EXERCISE AIM: Reproduce only what runs from the line containing "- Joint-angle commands" to the line containing "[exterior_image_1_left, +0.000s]" in the records below, inclusive. Keep it exact, and keep the pictures out.

DATA EXTRACTS:

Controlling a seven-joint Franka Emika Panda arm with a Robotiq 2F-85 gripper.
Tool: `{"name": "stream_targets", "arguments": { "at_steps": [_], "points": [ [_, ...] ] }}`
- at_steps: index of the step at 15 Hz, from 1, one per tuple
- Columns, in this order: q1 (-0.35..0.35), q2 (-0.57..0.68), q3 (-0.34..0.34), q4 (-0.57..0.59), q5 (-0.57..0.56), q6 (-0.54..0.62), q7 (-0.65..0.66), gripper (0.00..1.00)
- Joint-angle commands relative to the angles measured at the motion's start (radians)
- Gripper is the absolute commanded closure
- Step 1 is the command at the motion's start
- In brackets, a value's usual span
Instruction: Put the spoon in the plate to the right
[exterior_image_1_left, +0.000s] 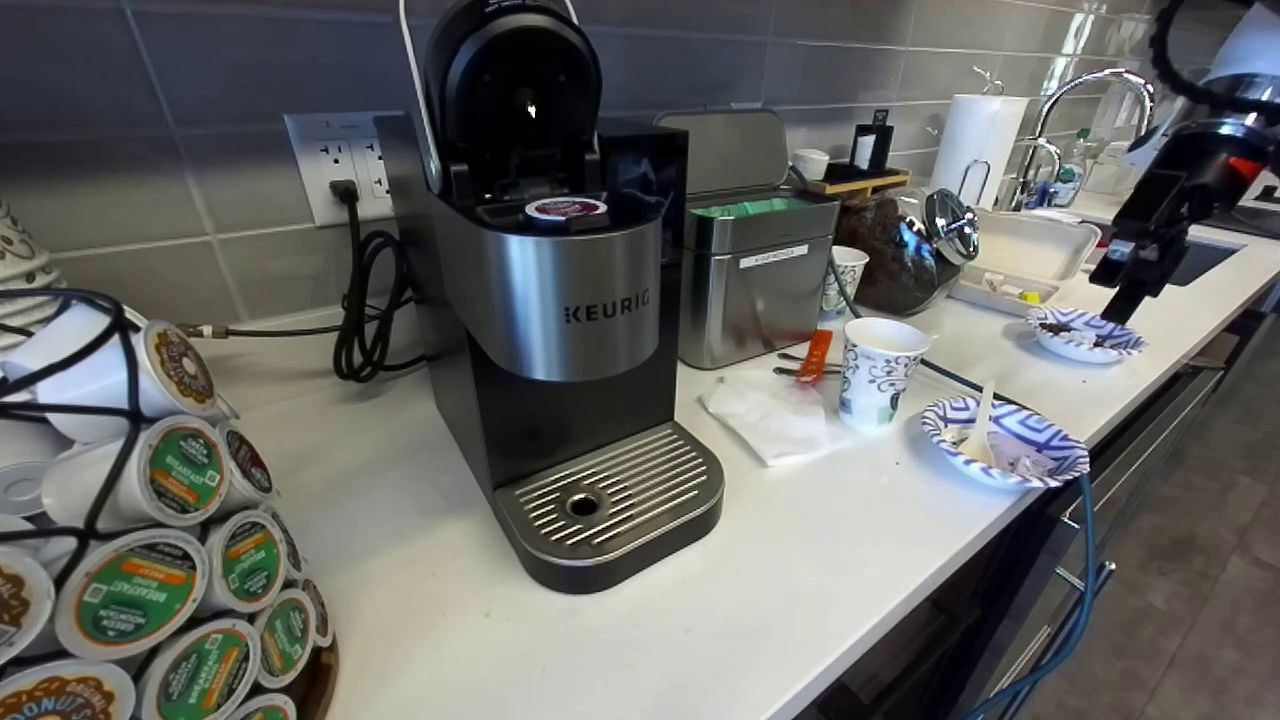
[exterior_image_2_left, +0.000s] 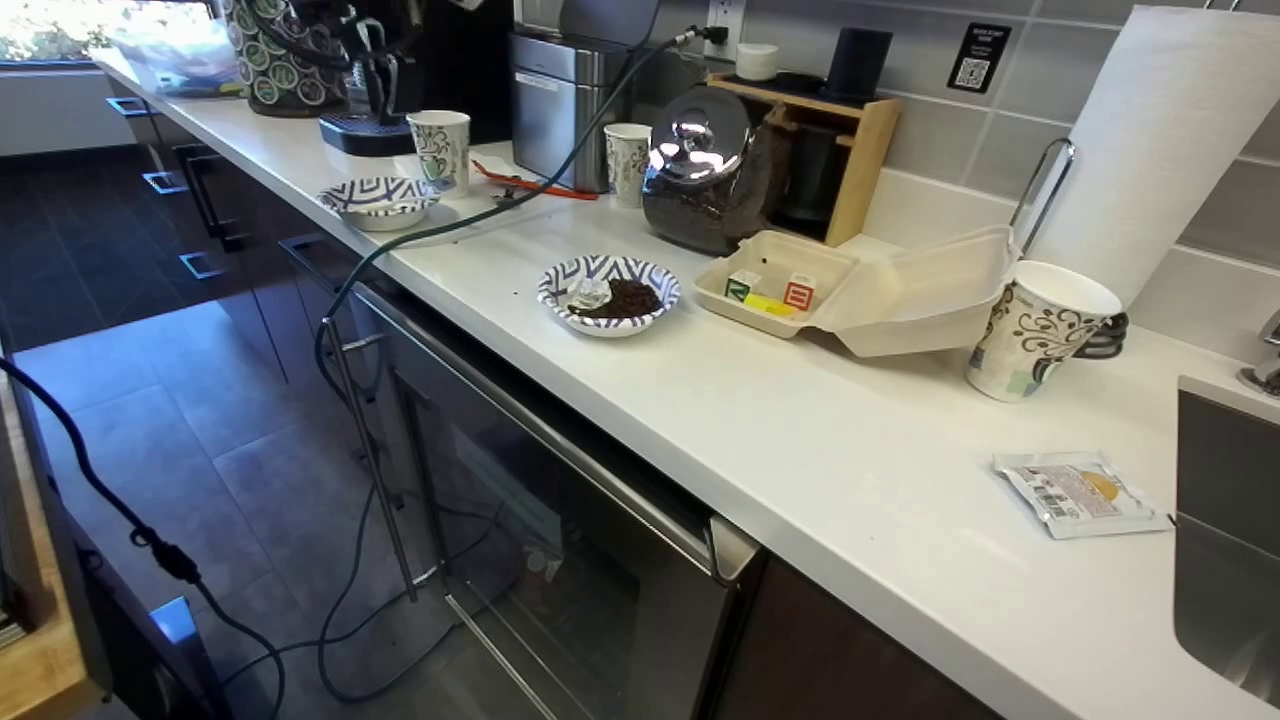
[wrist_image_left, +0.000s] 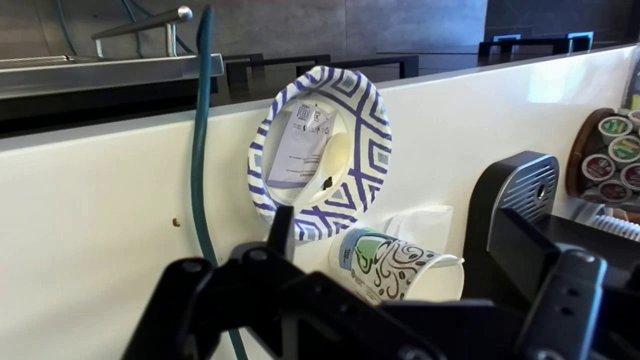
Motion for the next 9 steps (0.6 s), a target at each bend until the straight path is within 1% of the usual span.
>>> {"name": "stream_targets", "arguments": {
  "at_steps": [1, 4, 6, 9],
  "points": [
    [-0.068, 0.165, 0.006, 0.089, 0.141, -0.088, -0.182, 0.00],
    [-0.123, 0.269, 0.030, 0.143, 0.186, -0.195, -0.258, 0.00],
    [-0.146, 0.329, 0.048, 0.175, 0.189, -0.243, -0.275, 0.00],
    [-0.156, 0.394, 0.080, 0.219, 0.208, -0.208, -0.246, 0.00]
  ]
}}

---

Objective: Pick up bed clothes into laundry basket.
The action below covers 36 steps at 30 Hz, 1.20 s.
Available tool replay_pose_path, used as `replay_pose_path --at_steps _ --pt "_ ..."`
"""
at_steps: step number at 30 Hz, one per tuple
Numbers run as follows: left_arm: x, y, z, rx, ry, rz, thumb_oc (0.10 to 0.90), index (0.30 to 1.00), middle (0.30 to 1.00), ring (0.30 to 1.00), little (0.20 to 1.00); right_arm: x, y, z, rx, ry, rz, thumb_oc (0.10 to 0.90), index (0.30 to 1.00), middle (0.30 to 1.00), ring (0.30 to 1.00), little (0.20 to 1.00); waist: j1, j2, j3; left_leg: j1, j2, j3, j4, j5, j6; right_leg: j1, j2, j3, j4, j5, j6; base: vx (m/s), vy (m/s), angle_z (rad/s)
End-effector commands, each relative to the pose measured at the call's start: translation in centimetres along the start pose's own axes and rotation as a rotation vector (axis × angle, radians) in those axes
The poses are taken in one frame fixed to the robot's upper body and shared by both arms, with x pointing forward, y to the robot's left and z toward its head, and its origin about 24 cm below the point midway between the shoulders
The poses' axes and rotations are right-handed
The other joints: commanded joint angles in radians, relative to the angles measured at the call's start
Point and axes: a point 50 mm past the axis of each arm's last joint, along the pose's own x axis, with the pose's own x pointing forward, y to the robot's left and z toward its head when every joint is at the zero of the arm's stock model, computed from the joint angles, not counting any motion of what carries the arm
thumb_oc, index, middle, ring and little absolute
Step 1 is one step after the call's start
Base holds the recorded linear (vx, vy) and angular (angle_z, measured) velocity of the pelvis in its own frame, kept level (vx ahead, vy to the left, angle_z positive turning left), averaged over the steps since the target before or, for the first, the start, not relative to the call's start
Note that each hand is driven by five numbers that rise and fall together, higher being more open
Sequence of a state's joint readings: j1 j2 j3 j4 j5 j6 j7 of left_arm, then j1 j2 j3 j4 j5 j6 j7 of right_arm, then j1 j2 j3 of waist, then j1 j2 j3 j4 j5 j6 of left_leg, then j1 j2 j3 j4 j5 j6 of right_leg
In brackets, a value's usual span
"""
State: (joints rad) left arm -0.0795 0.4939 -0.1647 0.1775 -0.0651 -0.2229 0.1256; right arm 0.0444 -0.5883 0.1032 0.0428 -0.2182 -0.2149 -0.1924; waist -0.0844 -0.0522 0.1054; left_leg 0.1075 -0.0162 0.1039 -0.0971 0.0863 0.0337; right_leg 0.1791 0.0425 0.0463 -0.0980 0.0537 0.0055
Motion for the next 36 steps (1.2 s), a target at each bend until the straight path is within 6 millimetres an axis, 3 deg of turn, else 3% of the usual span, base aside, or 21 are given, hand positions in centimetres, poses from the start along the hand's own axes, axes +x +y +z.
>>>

SOLUTION BELOW:
- Joint-angle commands relative to the angles measured at the motion's start (radians)
- Gripper is the absolute commanded closure
- Step 1 is the command at the motion's start
- In brackets, a value's usual span
Instruction: Put the spoon in the plate to the right
[exterior_image_1_left, +0.000s] 

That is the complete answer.